Found in: Punctuation
- Use a comma to separate adjectives of equal weight modifying a noun. Meterologists forecast another hot, humid summer.
- Commas aren’t needed after a brief introductory phrase if their omission would not change the meaning or clarity of a sentence. For six nights flood waters threatened the future of Fort Wayne. Use commas for longer introductory clauses when necessary to avoid confusion. When the fire alarm went off for the third time that night, the motel clerk finally called the fire department.Commas separate main clauses joined by coordinating conjunctions if the subjects are separate. Seven men were arrested this morning on the east side, and 10 more were taken into custody six hours late.

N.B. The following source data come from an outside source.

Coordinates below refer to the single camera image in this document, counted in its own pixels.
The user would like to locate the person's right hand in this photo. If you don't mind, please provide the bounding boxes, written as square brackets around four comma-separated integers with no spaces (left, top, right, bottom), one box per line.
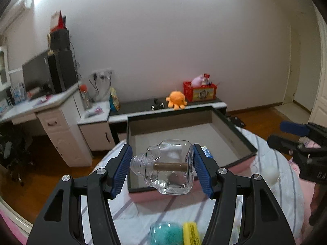
[310,182,327,217]

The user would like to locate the white door frame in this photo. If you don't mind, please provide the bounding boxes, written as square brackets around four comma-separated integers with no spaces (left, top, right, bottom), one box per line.
[308,5,327,128]

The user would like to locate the white desk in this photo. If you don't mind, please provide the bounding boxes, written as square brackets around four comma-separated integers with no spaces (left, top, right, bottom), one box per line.
[0,83,93,167]

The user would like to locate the pink box with black rim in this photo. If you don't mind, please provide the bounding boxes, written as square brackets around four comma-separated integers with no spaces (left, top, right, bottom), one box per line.
[127,105,257,205]

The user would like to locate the pink plush toy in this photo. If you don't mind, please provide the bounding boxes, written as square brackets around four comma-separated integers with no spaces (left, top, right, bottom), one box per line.
[191,75,205,87]

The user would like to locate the white air conditioner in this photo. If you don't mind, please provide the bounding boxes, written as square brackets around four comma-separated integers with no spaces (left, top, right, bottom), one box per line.
[0,0,35,31]

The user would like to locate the black monitor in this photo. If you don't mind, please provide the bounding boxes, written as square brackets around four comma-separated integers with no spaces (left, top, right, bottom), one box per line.
[22,50,55,95]

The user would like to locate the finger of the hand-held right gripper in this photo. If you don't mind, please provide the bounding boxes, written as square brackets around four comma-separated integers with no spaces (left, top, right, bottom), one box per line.
[280,121,310,136]
[267,135,303,157]

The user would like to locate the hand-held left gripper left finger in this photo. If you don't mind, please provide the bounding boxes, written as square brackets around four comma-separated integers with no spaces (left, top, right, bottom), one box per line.
[27,144,133,245]

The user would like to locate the teal plastic cup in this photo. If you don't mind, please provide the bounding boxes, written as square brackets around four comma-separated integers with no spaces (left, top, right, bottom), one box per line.
[149,222,184,245]

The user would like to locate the white wall socket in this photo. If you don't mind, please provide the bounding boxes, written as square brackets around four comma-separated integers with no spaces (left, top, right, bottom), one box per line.
[91,68,113,80]

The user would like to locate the red paper bag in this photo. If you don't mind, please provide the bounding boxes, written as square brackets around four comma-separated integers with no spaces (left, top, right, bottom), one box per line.
[51,10,67,31]

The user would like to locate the pink packet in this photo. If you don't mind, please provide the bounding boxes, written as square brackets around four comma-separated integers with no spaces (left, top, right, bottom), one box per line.
[85,106,104,118]

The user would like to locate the cream door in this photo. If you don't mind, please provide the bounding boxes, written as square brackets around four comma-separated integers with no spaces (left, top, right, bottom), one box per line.
[282,23,302,105]

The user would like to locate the black item on floor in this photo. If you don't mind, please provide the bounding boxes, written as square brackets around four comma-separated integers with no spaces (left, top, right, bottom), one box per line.
[228,116,246,128]

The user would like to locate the yellow highlighter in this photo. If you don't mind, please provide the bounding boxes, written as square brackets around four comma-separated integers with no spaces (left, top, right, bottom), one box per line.
[183,222,202,245]

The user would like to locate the red printed crate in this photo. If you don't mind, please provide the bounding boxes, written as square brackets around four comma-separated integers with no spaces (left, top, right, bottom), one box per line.
[183,81,217,102]

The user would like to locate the black chair with clothes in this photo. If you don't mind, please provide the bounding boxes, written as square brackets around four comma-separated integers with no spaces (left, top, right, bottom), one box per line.
[0,125,34,187]

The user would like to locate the colourful snack bag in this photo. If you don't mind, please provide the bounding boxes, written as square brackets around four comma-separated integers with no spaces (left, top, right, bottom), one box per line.
[109,87,120,112]

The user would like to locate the clear glass bottle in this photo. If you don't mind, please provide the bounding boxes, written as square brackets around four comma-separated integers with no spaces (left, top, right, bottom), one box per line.
[130,139,197,196]

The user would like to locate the bottle with red cap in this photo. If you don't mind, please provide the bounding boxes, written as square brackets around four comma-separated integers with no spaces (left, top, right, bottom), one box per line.
[79,84,93,109]

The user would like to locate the white ball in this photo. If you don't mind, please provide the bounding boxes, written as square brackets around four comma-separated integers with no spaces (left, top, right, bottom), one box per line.
[264,167,280,185]

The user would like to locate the low cabinet with dark top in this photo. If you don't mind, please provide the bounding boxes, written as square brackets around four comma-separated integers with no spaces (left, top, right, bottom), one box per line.
[109,97,228,134]

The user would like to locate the small white cabinet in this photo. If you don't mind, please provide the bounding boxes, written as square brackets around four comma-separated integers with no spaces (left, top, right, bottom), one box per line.
[78,101,116,156]

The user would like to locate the pink pillow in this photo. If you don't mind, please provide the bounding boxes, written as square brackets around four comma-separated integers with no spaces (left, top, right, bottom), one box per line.
[289,135,327,245]

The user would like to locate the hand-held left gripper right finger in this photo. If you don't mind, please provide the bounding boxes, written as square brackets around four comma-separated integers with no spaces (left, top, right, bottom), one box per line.
[193,144,295,245]

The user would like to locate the black computer tower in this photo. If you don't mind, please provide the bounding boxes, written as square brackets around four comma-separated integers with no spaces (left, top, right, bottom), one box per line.
[47,48,78,94]

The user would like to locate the black cable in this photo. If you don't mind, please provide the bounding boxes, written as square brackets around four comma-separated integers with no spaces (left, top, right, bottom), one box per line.
[88,73,101,100]

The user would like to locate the orange octopus plush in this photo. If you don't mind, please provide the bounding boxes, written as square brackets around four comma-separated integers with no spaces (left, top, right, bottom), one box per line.
[166,90,188,111]

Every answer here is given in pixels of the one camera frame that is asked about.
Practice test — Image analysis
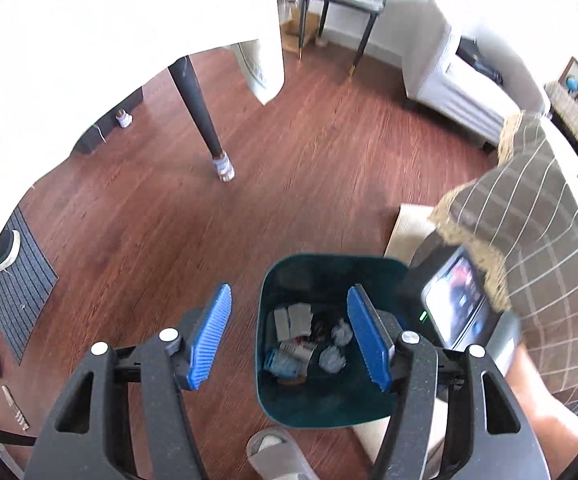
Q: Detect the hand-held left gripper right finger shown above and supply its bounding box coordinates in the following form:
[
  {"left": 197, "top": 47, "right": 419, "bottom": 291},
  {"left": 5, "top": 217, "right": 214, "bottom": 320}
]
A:
[{"left": 346, "top": 284, "right": 552, "bottom": 480}]

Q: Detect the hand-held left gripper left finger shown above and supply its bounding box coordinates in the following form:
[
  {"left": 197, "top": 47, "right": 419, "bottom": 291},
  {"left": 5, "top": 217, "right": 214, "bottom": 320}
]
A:
[{"left": 23, "top": 282, "right": 233, "bottom": 480}]

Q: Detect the dark wrapper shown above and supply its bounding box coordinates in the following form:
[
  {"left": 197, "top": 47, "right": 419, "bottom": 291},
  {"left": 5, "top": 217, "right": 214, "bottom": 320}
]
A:
[{"left": 311, "top": 312, "right": 340, "bottom": 344}]

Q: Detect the grey carton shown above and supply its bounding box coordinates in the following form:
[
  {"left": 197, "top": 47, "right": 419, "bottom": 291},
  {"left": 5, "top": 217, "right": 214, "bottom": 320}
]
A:
[
  {"left": 288, "top": 302, "right": 313, "bottom": 336},
  {"left": 272, "top": 308, "right": 290, "bottom": 340}
]

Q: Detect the blue white packet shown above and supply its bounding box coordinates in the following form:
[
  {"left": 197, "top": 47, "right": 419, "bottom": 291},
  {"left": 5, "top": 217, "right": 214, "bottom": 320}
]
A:
[{"left": 263, "top": 349, "right": 300, "bottom": 379}]

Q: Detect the teal plastic bin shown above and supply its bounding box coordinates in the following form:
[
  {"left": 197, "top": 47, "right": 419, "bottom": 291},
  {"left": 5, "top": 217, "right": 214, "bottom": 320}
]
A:
[{"left": 255, "top": 254, "right": 412, "bottom": 429}]

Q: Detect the person's right forearm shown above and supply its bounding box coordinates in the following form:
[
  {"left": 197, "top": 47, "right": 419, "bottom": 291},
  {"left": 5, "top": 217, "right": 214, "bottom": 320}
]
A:
[{"left": 505, "top": 344, "right": 578, "bottom": 479}]

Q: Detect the grey checked lace tablecloth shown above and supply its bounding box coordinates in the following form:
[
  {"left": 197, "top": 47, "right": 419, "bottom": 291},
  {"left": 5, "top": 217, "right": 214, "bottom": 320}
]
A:
[{"left": 429, "top": 112, "right": 578, "bottom": 412}]

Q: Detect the grey slipper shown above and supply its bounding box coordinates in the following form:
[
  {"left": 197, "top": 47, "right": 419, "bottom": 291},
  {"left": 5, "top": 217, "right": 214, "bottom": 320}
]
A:
[{"left": 246, "top": 427, "right": 321, "bottom": 480}]

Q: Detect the striped grey doormat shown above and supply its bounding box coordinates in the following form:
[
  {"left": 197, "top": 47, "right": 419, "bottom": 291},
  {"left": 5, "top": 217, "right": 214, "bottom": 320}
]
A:
[{"left": 0, "top": 206, "right": 59, "bottom": 366}]

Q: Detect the striped knife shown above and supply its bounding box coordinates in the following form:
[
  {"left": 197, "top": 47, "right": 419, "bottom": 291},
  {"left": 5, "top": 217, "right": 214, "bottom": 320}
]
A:
[{"left": 1, "top": 385, "right": 30, "bottom": 432}]

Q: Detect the white armchair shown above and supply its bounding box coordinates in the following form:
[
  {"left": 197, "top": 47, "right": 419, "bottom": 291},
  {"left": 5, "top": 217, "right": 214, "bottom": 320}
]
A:
[{"left": 401, "top": 0, "right": 550, "bottom": 149}]

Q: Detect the dark green shoe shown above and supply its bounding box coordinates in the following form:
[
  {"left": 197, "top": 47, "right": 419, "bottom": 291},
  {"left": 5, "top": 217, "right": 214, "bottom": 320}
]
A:
[{"left": 0, "top": 229, "right": 22, "bottom": 276}]

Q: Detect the black rod with gold tip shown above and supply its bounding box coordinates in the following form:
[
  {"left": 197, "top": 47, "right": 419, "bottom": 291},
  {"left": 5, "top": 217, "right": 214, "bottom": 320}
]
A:
[{"left": 0, "top": 422, "right": 38, "bottom": 447}]

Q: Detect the black table leg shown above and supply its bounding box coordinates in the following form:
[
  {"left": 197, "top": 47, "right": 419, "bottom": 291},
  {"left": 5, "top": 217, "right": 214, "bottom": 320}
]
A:
[{"left": 168, "top": 56, "right": 227, "bottom": 157}]

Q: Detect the black storage box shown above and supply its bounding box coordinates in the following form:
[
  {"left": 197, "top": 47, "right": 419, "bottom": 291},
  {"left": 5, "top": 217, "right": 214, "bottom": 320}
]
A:
[{"left": 72, "top": 87, "right": 144, "bottom": 156}]

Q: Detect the black bag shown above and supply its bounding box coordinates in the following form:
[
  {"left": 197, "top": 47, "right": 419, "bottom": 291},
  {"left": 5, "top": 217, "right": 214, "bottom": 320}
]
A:
[{"left": 456, "top": 36, "right": 504, "bottom": 87}]

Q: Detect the cardboard box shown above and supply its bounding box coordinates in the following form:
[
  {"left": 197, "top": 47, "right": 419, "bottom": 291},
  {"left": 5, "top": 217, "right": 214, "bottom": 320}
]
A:
[{"left": 281, "top": 7, "right": 321, "bottom": 52}]

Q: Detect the white tablecloth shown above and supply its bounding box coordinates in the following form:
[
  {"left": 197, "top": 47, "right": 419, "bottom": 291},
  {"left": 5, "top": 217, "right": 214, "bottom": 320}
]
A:
[{"left": 0, "top": 0, "right": 286, "bottom": 321}]

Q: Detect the wooden picture frame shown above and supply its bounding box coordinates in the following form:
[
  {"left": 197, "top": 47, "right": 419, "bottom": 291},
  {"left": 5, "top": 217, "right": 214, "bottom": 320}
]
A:
[{"left": 559, "top": 57, "right": 578, "bottom": 99}]

- Use a comma to attribute full quotes. Clark says, “The Grady College is highly regarded nationally with research and outreach programs that are truly world class.” Do not use a comma before a partial quote. Williams said that Parks’ legacy “represents the power of the individual.”
- Use commas to separate items in a series. The new director enjoys sailing, cooking, stamp collecting and gardening. See serial commas.
- Use commas to set off non-restrictive (non-essential) clauses, phrases and modifiers from the rest of the sentence. Margaret Amstutz, assistant to President Mchael F. Adams, says the fund’s aim is to help projects that could otherwise slip past other university funding sources.